1. WTO Issues Warning About Trump’s Tariffs, Says It Can Trigger International Trade Reversal
The World Trade Organisation (WTO) has made a U-turn in its previous prediction for international trade.
In a swift move, the WTO sharply downgraded its forecast for global trade, blaming Donald Trump’s aggressive tariff policy, which it warns could seriously reverse trading and damage the global economy.
The WTO had expected global trading of goods to grow by 2.7% in 2025, but now anticipates that it will contract by 0.2%. Similarly, global GDP growth has been revised downward, from 2.8% to 2.2%.
Image credit: BBC
WTO Director-General Ngozi Okonjo-Iweala raised alarm over the increasing rift between the US and China, warning that a sharp fall in trade, which could be up to 91% without tech exemptions, could mark a dangerous decoupling of the world’s two largest economies. According to The Guardian, she described this as “a phenomenon that is worrying” with “far-reaching consequences.”
The US slapped a blanket 10% tariff on imports, with China-facing duties up to 145%, targeting key sectors such as autos and steel. While Trump’s larger “reciprocal” tariffs were paused for 90 days to allow negotiations, following turmoil in financial markets, the WTO warns that reintroducing them could worsen the crisis. If that happens, it would lead to a 0.8% drop in trade, and potentially 1.5% if global policy uncertainty continues to spread.
The WTO says other regions may still post trade gains, but the sharp decline in US trade will drag the global outlook. It may convene an emergency meeting of member states to discuss some pressing issues that require attention.
Trump’s unpredictable tariff declarations—beginning with his so-called “liberation day” announcement on 2 April—have triggered widespread uncertainty, which the WTO says is already weakening business confidence, investment, and future trade growth. The International Monetary Fund (IMF) and World Bank have also cautioned that a tariff war would adversely affect international trade.
2. Data of the new US tariff regime applied to top importers: what are the worst-hit countries?
US President Donald Trump’s sweeping new tariff regime has rattled global markets and has continued to fuel uncertainty in international trade.

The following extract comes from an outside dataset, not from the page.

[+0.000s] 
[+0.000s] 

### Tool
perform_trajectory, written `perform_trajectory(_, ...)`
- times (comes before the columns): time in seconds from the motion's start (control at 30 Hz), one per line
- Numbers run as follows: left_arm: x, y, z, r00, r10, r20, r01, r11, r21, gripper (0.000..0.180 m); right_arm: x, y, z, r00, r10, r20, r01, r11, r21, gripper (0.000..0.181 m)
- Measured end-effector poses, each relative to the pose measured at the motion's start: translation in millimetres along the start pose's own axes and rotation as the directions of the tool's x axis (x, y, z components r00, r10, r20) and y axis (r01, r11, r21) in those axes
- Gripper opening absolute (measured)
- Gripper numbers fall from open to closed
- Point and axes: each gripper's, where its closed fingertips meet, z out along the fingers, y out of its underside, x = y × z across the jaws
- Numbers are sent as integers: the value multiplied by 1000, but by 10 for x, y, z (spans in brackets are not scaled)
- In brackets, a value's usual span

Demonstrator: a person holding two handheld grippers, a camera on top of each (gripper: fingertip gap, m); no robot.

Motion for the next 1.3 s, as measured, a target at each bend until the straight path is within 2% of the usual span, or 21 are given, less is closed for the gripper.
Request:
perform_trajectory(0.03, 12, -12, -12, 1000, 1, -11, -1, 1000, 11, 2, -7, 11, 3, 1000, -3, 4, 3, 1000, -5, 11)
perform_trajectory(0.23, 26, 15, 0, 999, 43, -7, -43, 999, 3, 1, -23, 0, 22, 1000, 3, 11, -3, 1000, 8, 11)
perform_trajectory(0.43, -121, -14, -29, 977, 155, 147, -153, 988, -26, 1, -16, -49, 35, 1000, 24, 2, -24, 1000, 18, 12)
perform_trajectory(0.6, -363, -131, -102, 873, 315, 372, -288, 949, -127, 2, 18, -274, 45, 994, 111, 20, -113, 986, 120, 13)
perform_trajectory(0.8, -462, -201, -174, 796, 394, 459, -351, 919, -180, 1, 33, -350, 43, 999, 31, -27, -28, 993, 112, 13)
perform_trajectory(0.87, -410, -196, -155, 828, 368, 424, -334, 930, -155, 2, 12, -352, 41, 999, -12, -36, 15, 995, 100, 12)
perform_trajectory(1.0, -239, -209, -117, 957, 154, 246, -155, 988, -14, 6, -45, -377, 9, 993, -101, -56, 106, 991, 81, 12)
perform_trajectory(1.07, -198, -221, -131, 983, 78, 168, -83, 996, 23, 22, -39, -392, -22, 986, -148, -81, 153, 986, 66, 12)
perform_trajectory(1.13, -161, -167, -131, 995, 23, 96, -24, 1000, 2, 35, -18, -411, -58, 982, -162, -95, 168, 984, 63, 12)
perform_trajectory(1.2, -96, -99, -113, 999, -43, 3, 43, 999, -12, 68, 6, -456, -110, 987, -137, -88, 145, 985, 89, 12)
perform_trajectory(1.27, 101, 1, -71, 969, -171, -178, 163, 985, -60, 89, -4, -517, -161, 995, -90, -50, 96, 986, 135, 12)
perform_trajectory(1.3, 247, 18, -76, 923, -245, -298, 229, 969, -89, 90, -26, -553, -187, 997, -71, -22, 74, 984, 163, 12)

However, many people do not know the percentages of the new tariffs slapped on countries. So, there is a need to look at data relating to these new tariffs applied to countries, the percentages and the countries most affected for a better understanding.
Notably, on April 2, 2025, the US imposed a blanket 10% tariff on all imports, with around 80 countries facing higher duties ranging from 10% to 50%. Trump defended the move as necessary to “balance trade,” a position he had championed throughout his campaign. However, many analysts and foreign governments see the policy as not only economically disruptive but also unfavourable.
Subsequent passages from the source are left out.